Imagining The Paul Volcker Treasury Department
Paul Volcker was pretty heavily involved with the Obama transition team, and certainly had the ear of the Administration at some point. I don't know the status of that now. But hopefully they pick up on this article in the Wall Street Journal:
Former Federal Reserve Chairman Paul Volcker on Wednesday said banks should operate in a much less risky fashion, including not making trading bets with their own capital, comments that could provoke intensified debates over the future of financial regulation.
Mr. Volcker, who currently is chairman of the White House's Economic Recovery Advisory Board, suggested banks should be restricted to trading on their client's behalf instead of making bets with their own money through internal units that often act like hedge funds.
"Extensive participation in the impersonal, transaction-oriented capital market does not seem to me an intrinsic part of commercial banking," he said in a speech to the Association for Corporate Growth in Los Angeles [...]
Mr. Volcker said banks should be banned from "sponsoring and capitalizing" hedge funds and private-equity firms, which are largely unregulated. He also said "particularly strict supervision, with strong capital and collateral requirements, should be directed toward limiting proprietary securities and derivatives trading."
He also said collateral and leverage restrictions against the largest nonbank financial institutions "may be needed."
That's because it isn't, it's just become a growth center for banks that can operate like a casino and get the government to bail them out if things go wrong.
Volcker is basically advocating a similar version of the reforms that came out of the Great Depression. Then, banks were separated into commercial and investment entities under the Glass-Steagall Act, and bank holding companies could not own other financial firms. That came out of the Pecora Commission recommendations, which dug up so much of Wall Street's corrupt practices that the necessity of reform could not be refuted.

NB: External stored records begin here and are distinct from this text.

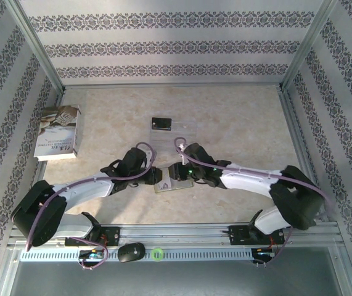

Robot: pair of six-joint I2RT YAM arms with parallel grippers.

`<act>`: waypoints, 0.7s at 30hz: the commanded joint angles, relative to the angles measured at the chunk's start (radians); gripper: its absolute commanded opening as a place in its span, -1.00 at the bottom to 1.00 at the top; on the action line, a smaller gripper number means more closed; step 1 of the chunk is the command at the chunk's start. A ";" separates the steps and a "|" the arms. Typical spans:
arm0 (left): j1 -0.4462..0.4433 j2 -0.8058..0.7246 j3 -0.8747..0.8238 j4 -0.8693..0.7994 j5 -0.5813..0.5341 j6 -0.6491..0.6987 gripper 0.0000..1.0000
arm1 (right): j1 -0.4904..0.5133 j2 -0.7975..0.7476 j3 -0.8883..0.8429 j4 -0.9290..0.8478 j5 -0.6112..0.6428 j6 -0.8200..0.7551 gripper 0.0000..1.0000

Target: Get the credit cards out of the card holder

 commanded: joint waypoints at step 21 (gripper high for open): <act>-0.054 0.074 0.062 -0.059 -0.212 0.138 -0.33 | 0.006 0.100 0.054 -0.062 0.048 0.009 -0.43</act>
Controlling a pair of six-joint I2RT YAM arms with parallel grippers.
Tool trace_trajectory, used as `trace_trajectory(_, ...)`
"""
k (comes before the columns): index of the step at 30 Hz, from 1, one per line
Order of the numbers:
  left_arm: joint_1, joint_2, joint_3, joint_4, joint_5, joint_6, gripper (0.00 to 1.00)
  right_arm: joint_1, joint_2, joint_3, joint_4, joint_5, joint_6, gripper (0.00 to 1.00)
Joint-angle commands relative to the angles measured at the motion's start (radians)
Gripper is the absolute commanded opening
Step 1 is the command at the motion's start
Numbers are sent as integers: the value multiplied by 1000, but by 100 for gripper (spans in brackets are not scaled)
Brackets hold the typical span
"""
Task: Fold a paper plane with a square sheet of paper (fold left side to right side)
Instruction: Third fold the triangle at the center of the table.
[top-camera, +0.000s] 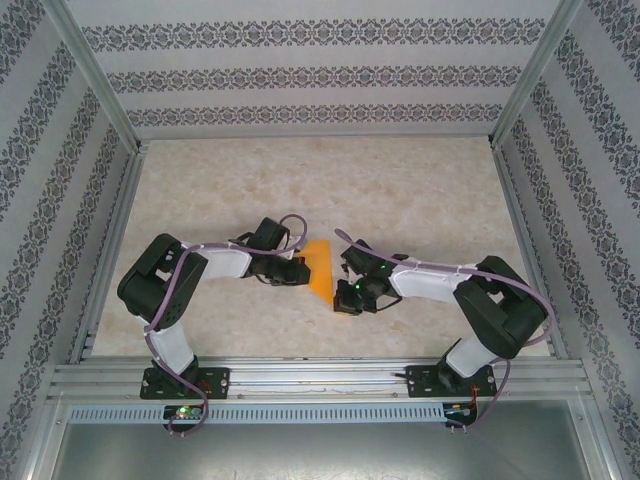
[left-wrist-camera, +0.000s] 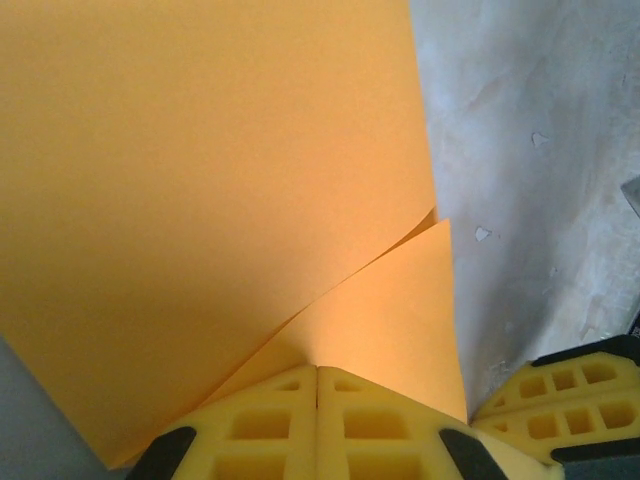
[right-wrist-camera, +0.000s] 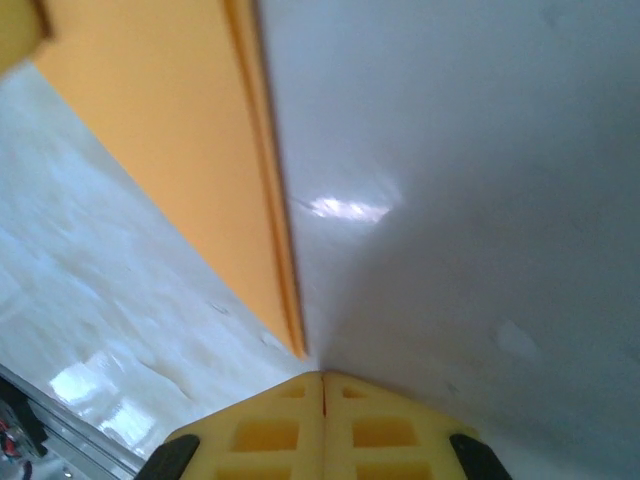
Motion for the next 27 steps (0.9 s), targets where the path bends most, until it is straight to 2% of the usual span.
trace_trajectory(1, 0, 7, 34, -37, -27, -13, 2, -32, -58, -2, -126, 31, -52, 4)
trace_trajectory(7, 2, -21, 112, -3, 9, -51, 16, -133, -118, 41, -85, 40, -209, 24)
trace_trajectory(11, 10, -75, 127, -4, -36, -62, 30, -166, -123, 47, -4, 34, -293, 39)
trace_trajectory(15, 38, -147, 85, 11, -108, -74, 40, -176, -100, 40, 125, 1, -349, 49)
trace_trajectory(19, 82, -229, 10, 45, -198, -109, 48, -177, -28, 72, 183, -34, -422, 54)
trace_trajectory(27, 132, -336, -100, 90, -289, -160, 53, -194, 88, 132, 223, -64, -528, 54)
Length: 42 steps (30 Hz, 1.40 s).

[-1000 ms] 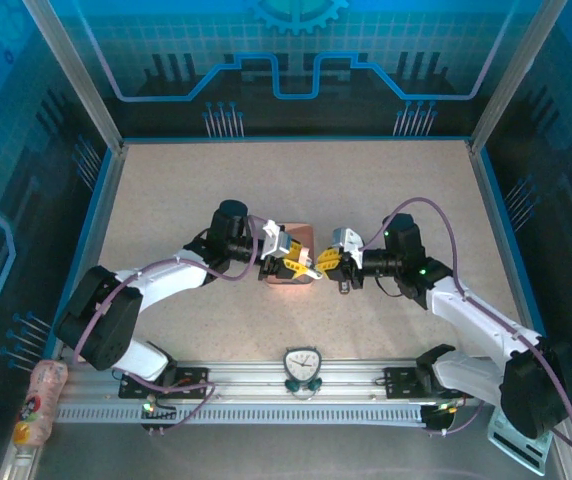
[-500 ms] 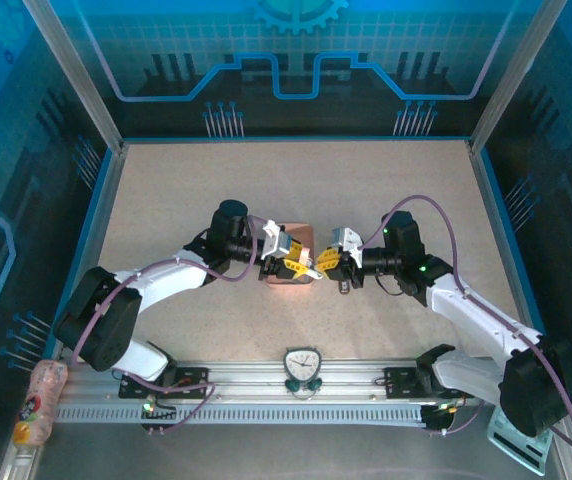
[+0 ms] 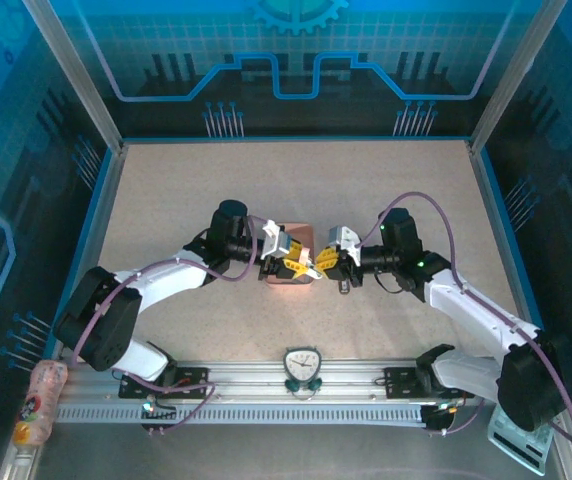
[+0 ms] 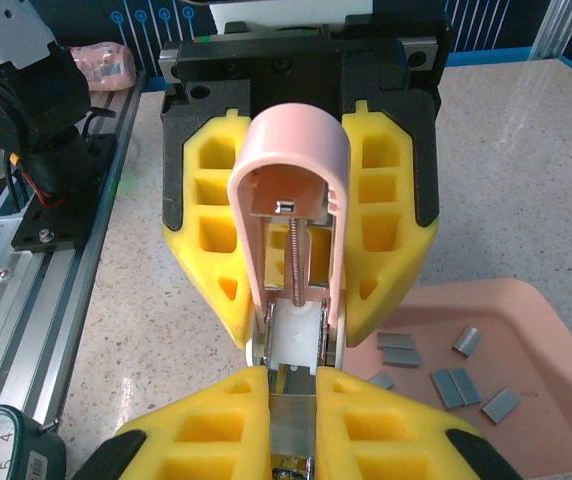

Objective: Load the staples into the stapler

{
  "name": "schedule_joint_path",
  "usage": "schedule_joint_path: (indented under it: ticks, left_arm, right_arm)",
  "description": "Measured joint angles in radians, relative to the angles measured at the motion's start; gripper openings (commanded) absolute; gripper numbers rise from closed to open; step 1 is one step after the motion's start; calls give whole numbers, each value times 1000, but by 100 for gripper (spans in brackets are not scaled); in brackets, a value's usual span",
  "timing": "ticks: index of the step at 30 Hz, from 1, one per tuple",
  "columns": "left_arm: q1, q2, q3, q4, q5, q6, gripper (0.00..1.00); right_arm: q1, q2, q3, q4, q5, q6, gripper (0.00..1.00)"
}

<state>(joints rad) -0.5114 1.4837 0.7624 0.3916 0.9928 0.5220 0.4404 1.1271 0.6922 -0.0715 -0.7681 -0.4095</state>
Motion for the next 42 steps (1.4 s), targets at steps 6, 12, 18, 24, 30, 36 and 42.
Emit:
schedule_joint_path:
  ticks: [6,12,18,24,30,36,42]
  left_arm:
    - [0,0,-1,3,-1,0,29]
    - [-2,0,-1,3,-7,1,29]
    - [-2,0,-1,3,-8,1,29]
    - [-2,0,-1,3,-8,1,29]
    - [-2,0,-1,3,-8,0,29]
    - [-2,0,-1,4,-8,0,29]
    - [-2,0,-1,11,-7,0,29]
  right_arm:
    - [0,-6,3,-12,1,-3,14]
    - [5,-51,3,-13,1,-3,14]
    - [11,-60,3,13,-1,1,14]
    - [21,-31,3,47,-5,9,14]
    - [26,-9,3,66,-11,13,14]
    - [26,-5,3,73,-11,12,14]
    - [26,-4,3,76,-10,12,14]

In a Volcker Treasury Department, instead of Tim Geithner, we would have a chance to make these the starting points for reform, and invigorate the modern-day Financial Crisis Inquiry Commission, or Angelides Commission, to dig deep and look into what the financial firms did to nearly destroy the economy. The banksters would be fending off the cries for reform instead of using their lobbying arms to channel them in business-friendly ways.
Now wouldn't that be nice?
...Matt Taibbi says that Volcker was basically beached after the campaign along with a lot of the other more progressively minded economic advisers. It sounds pretty right.